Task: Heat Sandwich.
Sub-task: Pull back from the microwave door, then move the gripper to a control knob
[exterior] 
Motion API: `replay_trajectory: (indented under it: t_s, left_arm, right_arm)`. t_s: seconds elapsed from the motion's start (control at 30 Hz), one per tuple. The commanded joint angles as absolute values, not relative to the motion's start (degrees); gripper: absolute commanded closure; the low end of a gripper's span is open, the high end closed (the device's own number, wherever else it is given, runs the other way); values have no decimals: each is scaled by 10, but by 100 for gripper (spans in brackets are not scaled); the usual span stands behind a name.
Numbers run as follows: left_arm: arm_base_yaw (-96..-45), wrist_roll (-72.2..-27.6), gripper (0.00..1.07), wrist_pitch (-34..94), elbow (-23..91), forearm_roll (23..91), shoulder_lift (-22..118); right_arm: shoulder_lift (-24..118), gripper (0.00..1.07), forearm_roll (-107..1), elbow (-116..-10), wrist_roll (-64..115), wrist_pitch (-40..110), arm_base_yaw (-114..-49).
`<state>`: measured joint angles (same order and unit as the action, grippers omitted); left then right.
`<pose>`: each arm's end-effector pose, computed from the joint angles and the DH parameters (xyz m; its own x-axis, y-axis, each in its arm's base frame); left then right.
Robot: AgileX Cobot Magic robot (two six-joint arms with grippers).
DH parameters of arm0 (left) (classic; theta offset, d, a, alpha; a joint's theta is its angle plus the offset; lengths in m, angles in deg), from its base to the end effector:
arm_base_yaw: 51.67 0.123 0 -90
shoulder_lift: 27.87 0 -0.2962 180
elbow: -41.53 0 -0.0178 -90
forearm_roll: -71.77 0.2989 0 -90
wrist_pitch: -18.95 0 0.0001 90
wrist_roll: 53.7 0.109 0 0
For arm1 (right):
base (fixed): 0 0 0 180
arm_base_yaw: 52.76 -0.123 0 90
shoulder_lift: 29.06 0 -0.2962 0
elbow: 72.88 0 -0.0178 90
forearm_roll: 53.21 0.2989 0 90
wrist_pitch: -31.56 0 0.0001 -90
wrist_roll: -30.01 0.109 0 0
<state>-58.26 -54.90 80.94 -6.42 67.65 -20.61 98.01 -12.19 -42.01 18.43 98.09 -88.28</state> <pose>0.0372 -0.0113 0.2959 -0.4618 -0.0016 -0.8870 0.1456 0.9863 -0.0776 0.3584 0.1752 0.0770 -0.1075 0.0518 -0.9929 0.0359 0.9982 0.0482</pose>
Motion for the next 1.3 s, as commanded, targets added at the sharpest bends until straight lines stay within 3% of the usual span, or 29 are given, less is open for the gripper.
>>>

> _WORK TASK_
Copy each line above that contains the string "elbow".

> _RESPONSE TO THIS EXERCISE_
Numbers run as follows: left_arm: arm_base_yaw (-96..-45), wrist_roll (-72.2..-27.6), gripper (0.00..1.07), wrist_pitch (-34..94), elbow (-23..91), forearm_roll (23..91), shoulder_lift (-22..118); right_arm: shoulder_lift (-24..118), gripper (0.00..1.07), forearm_roll (-107..1), elbow (-116..-10), wrist_roll (-64..115), wrist_pitch (-40..110), arm_base_yaw (-114..-49).
elbow: -41.53 0 -0.0178 -90
elbow: 72.88 0 -0.0178 90

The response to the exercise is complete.